While it might seem like a fine idea to sneak in a little clause about how regularly you’d like to be getting in on, it’s also important to remember that too many lifestyle clauses (i.e. clauses about weight, social media use, and sex etc.) can weaken the legality of the document and may even make it null and void should it ever be challenged in a court of law.
Do I need a lawyer?
Yes! You absolutely can’t write your own prenup without a lawyer and expect it to hold up in courts–I don’t care how good you were with that college essay writing course. Whenever you’re drawing up legal documents, get it done by a professional. Even if you yourself are a licensed attorney, you can’t possibly be even-handed when writing a contract regarding your own divorce. Do yourself, and your fiancé, a favor and leave it to the pros (or at least pros that can be unbiased.)
How serious are prenuptial agreements?
Very. Think of prenups like any other contract: it’s legally binding. So, it isn’t something to be taken lightly. Getting out of an already agreed upon marriage contract can cost you extra time and a lot of extra money.
How much does a prenup cost?
The cost of a prenup can vary. Usually, it runs about $2,500–that’s considering lawyer fees, registration fees, and general time spent. To put that in perspective, that is about as much as it might cost to hire an estate lawyer to draw up a simple contract.
Pros and cons of prenups?
Pros: Protect your assets. You can also accrue wealth through a prenuptial agreement. If you get married and decide your spouse will be the primary breadwinner, a prenup might be a good idea. Many celebrities enter into prenuptial agreements that state that one member of the party will be paid a certain amount of money every year the couple is together.

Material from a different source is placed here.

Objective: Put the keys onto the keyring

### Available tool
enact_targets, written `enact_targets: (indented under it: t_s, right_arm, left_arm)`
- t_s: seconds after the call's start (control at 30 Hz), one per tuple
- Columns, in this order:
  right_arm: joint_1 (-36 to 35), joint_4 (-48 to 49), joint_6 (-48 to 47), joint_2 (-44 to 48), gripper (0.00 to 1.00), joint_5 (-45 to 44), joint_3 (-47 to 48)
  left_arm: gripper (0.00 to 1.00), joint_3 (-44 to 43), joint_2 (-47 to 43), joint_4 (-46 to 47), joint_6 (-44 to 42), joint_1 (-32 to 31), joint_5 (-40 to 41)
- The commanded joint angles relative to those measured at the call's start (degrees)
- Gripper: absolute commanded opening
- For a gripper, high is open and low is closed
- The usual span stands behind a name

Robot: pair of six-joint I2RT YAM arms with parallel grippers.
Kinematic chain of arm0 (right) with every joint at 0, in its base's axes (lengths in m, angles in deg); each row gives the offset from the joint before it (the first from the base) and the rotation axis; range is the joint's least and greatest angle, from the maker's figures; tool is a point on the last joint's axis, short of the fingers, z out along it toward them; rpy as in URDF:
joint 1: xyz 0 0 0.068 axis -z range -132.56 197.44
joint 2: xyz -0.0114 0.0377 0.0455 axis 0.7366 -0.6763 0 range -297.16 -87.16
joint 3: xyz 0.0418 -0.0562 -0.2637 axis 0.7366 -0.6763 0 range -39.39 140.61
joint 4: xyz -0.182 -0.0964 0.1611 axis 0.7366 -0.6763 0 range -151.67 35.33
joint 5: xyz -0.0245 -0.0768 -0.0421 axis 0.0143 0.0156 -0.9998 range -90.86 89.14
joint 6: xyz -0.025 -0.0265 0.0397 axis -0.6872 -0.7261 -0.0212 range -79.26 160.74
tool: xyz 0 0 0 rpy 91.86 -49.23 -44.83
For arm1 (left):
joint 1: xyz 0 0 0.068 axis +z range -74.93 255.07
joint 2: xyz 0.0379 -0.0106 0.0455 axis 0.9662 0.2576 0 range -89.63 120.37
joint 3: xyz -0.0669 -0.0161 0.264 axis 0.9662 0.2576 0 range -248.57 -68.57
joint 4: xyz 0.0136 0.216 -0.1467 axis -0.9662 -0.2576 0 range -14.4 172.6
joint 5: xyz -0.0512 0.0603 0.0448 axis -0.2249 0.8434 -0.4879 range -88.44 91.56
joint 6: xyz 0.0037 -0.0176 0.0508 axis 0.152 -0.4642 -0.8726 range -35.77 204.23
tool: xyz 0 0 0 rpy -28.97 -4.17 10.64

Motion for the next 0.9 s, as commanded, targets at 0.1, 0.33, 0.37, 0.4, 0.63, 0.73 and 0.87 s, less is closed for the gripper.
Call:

Con: Marriage is supposed to be forever and starting off thinking about the end may not be the best place to begin. And while there are plenty of horror stories about couples who didn’t get a prenup and then had an extra messy divorce, remember that there are also plenty of couples who never got a prenup and stayed married for life. Or even all the couples who similarly forwent a prenup but were able to get amicably divorced.
What if she wants a prenup?
That’s ok! It’s the 21st century, just be happy you’re marrying such a successful and financially responsible woman. But stand your ground, if there are any clauses you strongly disagree with don’t be afraid to stand up for yourself and get your own attorney if necessary, one who will look out for your interest and your interests alone.
How to broach the subject of a prenup?
Be sensitive! The worst thing you could possibly do is to imply that you’re already thinking about divorce. While you need to be sensitive when you bring up entering into a prenuptial arrangement, it’s also a good idea to be sensitive to yourself with the arrangements made in the prenuptial agreement. If you and your future spouse are coming into the marriage with vastly different financial backgrounds, is a good idea to remember that when drawing this up with your lawyer. You don’t want to leave your future ex with nothing, but you also don’t want to end up like Roseanne Barr, who reportedly ended up paying Tom Arnold $500 million after firing her attorney for suggesting she get a prenup. Just remember sensitivity is key. Explain why you want the prenup, and be honest about your assets, don’t hide anything, and remember, no adding a weight clause.